• Action item: The expected result is the material below, reproduced exactly from its first line through the line containing "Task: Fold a".
# # #
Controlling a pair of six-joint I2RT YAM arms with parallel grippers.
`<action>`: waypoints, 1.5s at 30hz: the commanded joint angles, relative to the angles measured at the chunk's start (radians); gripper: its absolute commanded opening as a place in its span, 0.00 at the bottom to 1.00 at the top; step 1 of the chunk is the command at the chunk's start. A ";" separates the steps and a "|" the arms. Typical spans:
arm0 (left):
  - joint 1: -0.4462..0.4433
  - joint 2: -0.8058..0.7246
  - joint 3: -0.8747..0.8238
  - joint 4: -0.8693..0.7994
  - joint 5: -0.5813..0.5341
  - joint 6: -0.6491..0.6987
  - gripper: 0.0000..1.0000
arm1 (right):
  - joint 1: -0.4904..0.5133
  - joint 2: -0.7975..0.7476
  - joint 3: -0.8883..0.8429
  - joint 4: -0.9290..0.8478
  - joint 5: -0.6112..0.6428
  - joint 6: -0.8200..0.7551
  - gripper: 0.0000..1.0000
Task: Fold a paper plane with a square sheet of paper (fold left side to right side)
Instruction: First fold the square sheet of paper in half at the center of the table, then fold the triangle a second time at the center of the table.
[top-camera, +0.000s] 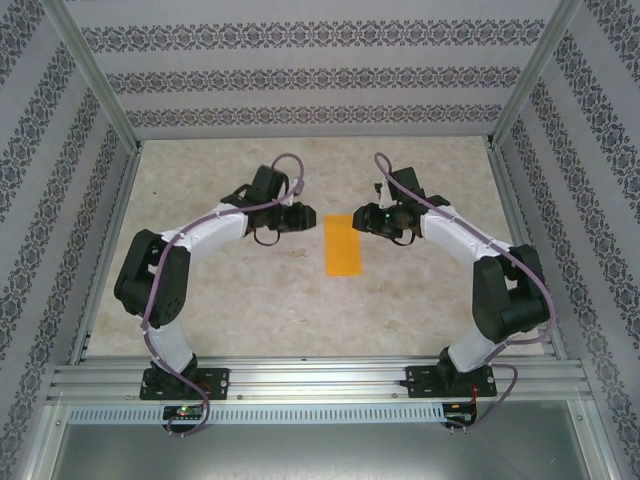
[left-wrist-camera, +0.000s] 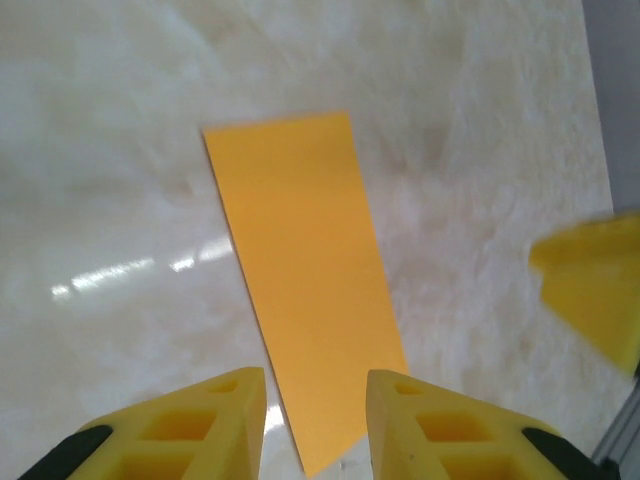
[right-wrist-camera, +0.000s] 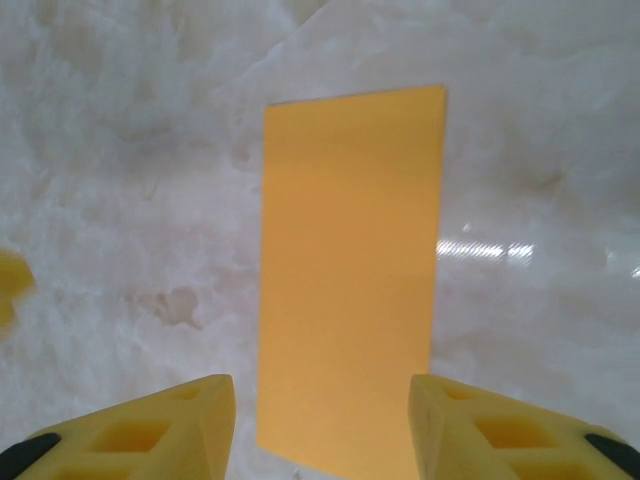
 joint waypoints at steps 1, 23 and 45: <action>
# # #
• Problem solution:
Controlling a pair of six-joint I2RT YAM arms with parallel grippers.
`<action>`: waypoints, 1.5s at 30hz: the commanded joint angles, relative to the angles measured at the chunk's start (radians); gripper: its absolute commanded opening as a place in its span, 0.00 at the bottom to 1.00 at the top; step 1 of the chunk is the command at the chunk's start. A ";" separates the steps and a "|" the arms. Typical spans:
arm0 (left):
  - joint 1: -0.4462..0.4433
  - joint 2: -0.8058..0.7246
  - joint 3: -0.8747..0.8238
  - joint 4: -0.8693..0.7994
  - joint 5: -0.5813..0.5341
  - joint 6: -0.6491..0.6987
  - gripper: 0.0000..1.0000
arm1 (right):
  - joint 1: -0.4904..0.5133
  - joint 2: -0.7975..0.7476
  - joint 3: -0.8883..0.8429
  - joint 4: -0.9290..0.8478
  - joint 5: -0.6112..0.6428
  - joint 6: -0.8200..0.7551
  - gripper: 0.0000..1.0000
Task: Fold a paper plane with a square sheet of paper (fold left side to right side)

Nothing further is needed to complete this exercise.